保有・指値銘柄

自動運転の“常識”がひっくり返る日が来るかも知れない

東芝とトヨタ陣営が発表した低消費電力の動体認識技術。
消費電力3.4ワット、1秒あたり23回の認識。

数字だけを見ると革命に見える。
だが投資家が最初にやるべきことは、興奮ではなく分解だ。

自動運転の本質は「認識」だが、それだけではない

自動運転の核心は「周囲をどれだけ速く、正確に理解できるか」にある。

現在の主流は巨大GPUによる総力戦。

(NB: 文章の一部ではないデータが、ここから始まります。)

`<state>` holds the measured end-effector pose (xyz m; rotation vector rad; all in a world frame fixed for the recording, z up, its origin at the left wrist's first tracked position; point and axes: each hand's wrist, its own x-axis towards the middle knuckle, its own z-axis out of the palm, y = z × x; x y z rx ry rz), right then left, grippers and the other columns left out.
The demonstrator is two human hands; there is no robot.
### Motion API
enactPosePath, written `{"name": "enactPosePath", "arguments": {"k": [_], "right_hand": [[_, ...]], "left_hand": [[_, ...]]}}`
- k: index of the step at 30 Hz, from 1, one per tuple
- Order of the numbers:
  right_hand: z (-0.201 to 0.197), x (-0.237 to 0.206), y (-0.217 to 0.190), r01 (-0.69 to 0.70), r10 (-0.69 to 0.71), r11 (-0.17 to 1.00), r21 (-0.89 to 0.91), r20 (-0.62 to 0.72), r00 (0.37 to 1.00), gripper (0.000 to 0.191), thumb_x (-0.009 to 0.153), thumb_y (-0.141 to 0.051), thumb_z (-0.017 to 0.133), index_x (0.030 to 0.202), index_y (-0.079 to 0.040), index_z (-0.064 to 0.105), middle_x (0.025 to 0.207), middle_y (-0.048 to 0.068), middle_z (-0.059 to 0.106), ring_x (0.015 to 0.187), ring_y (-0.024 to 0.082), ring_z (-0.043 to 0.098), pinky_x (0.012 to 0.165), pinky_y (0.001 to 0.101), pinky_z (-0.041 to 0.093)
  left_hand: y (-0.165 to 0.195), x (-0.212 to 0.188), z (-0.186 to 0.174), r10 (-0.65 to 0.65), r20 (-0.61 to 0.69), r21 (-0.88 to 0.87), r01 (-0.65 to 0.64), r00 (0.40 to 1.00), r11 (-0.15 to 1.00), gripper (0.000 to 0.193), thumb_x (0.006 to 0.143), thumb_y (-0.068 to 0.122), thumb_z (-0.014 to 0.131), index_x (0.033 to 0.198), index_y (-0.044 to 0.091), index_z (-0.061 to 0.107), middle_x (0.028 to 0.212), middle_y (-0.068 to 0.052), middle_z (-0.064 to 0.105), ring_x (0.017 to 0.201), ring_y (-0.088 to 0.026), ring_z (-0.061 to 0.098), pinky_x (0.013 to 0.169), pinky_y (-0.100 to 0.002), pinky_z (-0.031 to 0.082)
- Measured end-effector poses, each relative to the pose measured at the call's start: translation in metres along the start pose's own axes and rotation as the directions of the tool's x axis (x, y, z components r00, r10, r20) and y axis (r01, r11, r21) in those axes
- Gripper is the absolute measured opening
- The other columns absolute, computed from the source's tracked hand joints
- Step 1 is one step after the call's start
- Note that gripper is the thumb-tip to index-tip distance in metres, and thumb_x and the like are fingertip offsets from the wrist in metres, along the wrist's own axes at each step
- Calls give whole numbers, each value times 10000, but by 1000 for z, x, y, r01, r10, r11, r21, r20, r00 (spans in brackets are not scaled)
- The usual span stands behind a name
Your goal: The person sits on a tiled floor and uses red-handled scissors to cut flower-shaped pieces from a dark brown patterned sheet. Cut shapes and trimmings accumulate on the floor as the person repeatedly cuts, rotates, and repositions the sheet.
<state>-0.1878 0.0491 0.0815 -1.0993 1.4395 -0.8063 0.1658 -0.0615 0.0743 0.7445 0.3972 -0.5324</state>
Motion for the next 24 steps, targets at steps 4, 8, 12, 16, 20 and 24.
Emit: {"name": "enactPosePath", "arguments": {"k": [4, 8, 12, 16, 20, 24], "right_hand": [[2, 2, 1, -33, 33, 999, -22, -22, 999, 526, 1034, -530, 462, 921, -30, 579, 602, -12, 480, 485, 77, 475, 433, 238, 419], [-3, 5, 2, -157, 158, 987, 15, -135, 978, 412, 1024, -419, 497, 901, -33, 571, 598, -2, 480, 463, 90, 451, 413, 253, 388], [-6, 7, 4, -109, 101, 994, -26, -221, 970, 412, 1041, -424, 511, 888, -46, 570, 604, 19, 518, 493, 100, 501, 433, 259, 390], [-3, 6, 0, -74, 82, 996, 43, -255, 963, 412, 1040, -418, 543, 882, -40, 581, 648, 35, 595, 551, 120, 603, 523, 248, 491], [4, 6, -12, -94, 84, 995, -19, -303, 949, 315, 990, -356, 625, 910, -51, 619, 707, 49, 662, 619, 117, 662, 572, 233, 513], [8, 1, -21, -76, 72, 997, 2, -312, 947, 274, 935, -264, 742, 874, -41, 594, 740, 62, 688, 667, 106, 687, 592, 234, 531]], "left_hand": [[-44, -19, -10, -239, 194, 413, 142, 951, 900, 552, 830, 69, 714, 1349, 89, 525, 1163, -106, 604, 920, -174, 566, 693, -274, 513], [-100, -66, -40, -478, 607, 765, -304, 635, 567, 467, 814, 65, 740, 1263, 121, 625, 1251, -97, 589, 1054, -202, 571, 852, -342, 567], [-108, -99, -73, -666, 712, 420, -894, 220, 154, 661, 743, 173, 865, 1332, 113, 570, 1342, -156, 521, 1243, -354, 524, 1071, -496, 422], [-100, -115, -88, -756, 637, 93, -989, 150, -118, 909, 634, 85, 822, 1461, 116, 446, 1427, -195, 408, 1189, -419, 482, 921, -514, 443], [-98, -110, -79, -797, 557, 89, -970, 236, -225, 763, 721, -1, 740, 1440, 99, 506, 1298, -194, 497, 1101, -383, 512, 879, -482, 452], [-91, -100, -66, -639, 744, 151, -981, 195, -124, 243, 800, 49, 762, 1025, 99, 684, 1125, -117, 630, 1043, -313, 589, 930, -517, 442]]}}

代表格は
NVIDIA

高性能だが電力を食う。
EVにとって電力は航続距離そのものだ。
計算に使う1ワットは、走行距離を削る1ワットでもある。

そこに3.4ワットという数字。
確かに異様に小さい。

だが冷静に見る必要がある。

・解像度は?
・悪天候時の精度は?
・夜間性能は?
・誤検知率は?
・追跡持続時間は?

1秒23回=約43ミリ秒間隔。
L2〜L3なら十分戦える。
だがL4以上を目指すなら、精度と冗長性がすべてだ。

回数だけでは勝てない。


低電力の秘密は「局所特化」

今回の思想は、画像全体を処理しないことにある。

動いている部分だけを抽出し、専用回路(ASIC)で処理する。
これは万能ナイフではなく、専用メス。

脳科学で言えば“スパース処理”。
必要なニューロンだけ発火させる。

だから3.4ワットが可能になる。

だが専用回路は諸刃の剣だ。

汎用GPUはソフト更新で進化する。
専用回路は設計思想がズレた瞬間に陳腐化する。

柔軟性はあるのか?
ソフト主導で進化できるのか?
ここが最大の論点だ。


標準になるかどうかは「性能」では決まらない

半導体が支配権を握るには、性能以上の条件がある。

Intel がPCを制したのはアーキテクチャを握ったから。
NVIDIA がAIを制したのはCUDAという開発基盤を握ったから。

では今回の技術にエコシステムはあるのか?

・他社OEMは採用するのか
・ソフト開発環境は公開されるのか
・長期供給は保証されるのか
・各国規制に通るのか

実証成功と標準化はまったく別のゲームだ。


企業別インパクトを冷静に見る

トヨタ自動車

仮にこのチップで1台あたり1万円のコスト改善が起き、
年間300万台に採用されたとする。

利益押し上げ効果は300億円規模。

トヨタの営業利益は数兆円。
EPSへの短期影響は限定的。

つまり、テーマで株価が長期爆騰する材料ではない。


デンソー

半導体内製化は構造テーマ。
採用確率はトヨタ経済圏で高い。

もし量産成功すれば、
付加価値取り込み効果はトヨタより大きい可能性がある。

ただし設備投資と歩留まりリスクが重い。


東芝テック

最もレバレッジが効く銘柄。
成功すれば事業柱化。
失敗すれば実証止まり。

ボラティリティは最大。


リスクは山ほどある

半導体は量産で地獄を見る。

・熱設計
・車載規格(AEC-Q100)
・耐久試験
・ノイズ耐性
・供給安定性

論文成功と量産成功の間には深い谷がある。

自動運転はさらに規制という壁がある。
安全データの蓄積には年単位の時間が必要。


結論:革命確定ではない、だが思想転換の兆し

今回の発表は「勝利宣言」ではない。
だが「設計思想の転換」を示している可能性は高い。

巨大計算資源による総力戦か。
超効率設計による選択集中か。

もし後者が主流になれば、
EV、ロボット、建機、ドローンに波及する。

だが成功確率はまだ五分以下と見るのが健全だ。


投資戦略

このニュース単体で飛びつく理由は弱い。

だが市場全体が地政学や金利で売られ、
優良企業が投げられる局面なら話は別だ。

技術はすぐ業績に反映されない。
だが方向性は生存確率を変える。

株価はノイズ。
設計思想はシグナル。

今回の技術は、
確率分布をわずかに動かした。

それが1%なのか、20%なのか。
そこを冷静に測るのが投資家の仕事だ。


指値メモ

自分は指値を入れた。

  • トヨタはNISAで3125円。
  • デンソーは1900円。
  • 東芝テックは2600円。